In 2015, when he arrived in Australia, the little-known journeyman had long said goodbye to representing Uruguay at the senior level, having failed to progress from the under-17s. Even first-team football was hard to come by – over the course of some eight years he made little more than 120 appearances hopping around on loan from Sampdoria and then to Greece and back to South America.

In the seven years since, Fornaroli has scored 81 goals from 138 games for Melbourne City and Perth Glory. He has become a cult hero to supporters of those clubs and even neutrals admiring his on-field zeal and off-field candour. In 2016 he skippered City to the FFA Cup trophy, won the Mark Viduka medal in the final and finished his victory speech by accidentally shouting “and fuck off” instead of “vamos”.

The lost-in-translation moment encapsulates endearing qualities a country can get behind. On form alone, his selection also makes sense. While his scoring rate has slipped since his 25-goal golden boot season of 2015-16 for City, he still has seven from 14 games for Perth so far this campaign and, at two years older than teammate Daniel Sturridge, possesses a body in better nick.

If a relatively sure thing in front of goal is available, why not use him? Arnold is under pressure. He knows the Socceroos must beat both Japan and Saudi Arabia to qualify directly for Qatar 2022 or be slung straight into the Asian and intercontinental play-offs.

Fornaroli breaks forward with the ball against Adelaide United earlier this month.
Fornaroli breaks forward with the ball against Adelaide United earlier this month. Photograph: Stephen Blackberry/Action Plus/REX/Shutterstock

The manager will be without a number of regular attackers for this critical window, with Riley McGree, Adam Taggart and Nikita Rukavytsya to miss both games and Jamie Maclaren only available for the Japan fixture before leaving camp to get married.

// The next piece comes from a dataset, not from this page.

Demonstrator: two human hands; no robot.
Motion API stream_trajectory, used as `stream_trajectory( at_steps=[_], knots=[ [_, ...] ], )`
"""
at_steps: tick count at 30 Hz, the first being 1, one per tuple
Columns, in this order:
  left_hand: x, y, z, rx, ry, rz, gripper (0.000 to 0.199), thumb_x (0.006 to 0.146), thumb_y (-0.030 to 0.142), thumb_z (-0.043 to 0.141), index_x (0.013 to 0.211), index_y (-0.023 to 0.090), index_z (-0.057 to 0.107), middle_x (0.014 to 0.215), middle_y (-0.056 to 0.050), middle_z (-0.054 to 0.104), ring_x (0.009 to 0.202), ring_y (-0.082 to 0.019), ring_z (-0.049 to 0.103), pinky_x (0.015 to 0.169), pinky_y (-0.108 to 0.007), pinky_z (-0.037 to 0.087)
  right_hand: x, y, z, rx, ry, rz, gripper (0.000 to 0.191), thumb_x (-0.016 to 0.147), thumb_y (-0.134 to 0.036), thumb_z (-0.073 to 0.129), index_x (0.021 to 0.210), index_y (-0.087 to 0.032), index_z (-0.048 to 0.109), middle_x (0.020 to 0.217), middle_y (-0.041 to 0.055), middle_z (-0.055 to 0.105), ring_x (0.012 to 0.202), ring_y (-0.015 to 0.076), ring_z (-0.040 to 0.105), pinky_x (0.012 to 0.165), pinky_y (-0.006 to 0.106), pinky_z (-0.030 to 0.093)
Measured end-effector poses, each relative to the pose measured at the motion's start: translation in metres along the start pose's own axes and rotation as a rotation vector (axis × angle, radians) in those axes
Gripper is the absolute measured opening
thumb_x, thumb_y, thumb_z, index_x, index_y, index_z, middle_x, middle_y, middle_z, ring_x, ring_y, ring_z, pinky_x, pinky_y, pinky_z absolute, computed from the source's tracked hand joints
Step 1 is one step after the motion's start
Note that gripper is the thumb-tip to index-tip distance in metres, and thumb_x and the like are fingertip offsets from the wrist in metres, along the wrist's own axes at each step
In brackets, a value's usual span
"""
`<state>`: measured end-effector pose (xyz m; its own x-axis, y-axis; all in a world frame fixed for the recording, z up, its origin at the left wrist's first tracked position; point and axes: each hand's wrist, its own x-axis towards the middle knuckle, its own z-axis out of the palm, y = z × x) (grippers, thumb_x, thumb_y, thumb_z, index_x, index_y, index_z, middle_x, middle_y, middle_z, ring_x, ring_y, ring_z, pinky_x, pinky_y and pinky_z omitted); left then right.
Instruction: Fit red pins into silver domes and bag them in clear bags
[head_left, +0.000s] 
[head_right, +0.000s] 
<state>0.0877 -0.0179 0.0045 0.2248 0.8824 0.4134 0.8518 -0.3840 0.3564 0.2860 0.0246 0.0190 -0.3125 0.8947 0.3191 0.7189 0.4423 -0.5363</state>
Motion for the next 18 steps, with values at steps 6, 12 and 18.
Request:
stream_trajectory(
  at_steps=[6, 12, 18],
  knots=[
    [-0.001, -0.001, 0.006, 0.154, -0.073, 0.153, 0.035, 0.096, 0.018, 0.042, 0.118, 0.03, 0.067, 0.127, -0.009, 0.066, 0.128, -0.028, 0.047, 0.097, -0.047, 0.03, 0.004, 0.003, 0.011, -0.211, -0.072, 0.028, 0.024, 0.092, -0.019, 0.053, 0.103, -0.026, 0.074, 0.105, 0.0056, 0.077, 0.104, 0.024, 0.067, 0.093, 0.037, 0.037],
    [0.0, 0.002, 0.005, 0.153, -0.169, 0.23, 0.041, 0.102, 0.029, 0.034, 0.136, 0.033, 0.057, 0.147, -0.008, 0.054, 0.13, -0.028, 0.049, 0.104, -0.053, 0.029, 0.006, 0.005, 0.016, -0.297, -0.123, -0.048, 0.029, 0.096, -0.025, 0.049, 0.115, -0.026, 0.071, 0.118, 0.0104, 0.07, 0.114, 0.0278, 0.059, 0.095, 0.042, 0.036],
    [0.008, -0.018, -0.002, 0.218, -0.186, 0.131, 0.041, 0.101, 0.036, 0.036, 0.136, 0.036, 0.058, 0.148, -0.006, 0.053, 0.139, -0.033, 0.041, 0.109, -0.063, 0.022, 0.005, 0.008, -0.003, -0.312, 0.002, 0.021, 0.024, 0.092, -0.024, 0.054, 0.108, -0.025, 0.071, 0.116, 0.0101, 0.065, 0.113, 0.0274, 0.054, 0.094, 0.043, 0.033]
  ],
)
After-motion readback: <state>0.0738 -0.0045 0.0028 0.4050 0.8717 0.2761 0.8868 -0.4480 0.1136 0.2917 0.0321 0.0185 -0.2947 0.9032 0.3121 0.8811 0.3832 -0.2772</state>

The obvious caveat is that Australia’s national team should not find itself in the position of needing to cap a 34-year-old, especially at this stage of a World Cup cycle. In essence, the decision – while arguable the correct one – constitutes another stop-gap to paper over a much deeper crack.

The player-production-line narrative is a path well-trodden in this country, where player development pathways have been blocked by lack of appropriate infrastructure, or money, or pure ineptitude mired in petty politics.

As Ange Posecoglou said last month: “The signs have been there for a while that the rest of Asia is improving and we’ve kind of stalled in our development.”

Two years ago Viduka was also worried, lamenting “there’s a big gap in terms of player development, I think that’s a big problem – I think we’re not producing players like we used to”.

The concerns stretch further back in time than this, and yet the same problems present themselves each window when one position or another is rendered bereft by the absence of one or two key players.

Compounding the issue is a tendency by A-League Men clubs to sign imports as their starting forwards, leaving few opportunities for locals to break through. The swift rise of Alou Kuol at the Central Coast Mariners en route to VfB Stuttgart was a welcome antidote.

Still, foreign-born players can be a valuable asset. Scotland-born pair Harry Souttar and Martin Boyle have excelled in green and gold, albeit at the ages of 23 and 28 respectively.

Fornaroli for the Socceroos could be a stroke of genius. If the team end up in a Conmebol play-off against Uruguay – a not-impossible prospect – it could make for an intriguing conflict of interest. And if this naturalised Australian conjures something from nothing over the next two weeks, as he is inclined to do, he may save his new nation from the embarrassment of missing a World Cup for the first time in 16 years.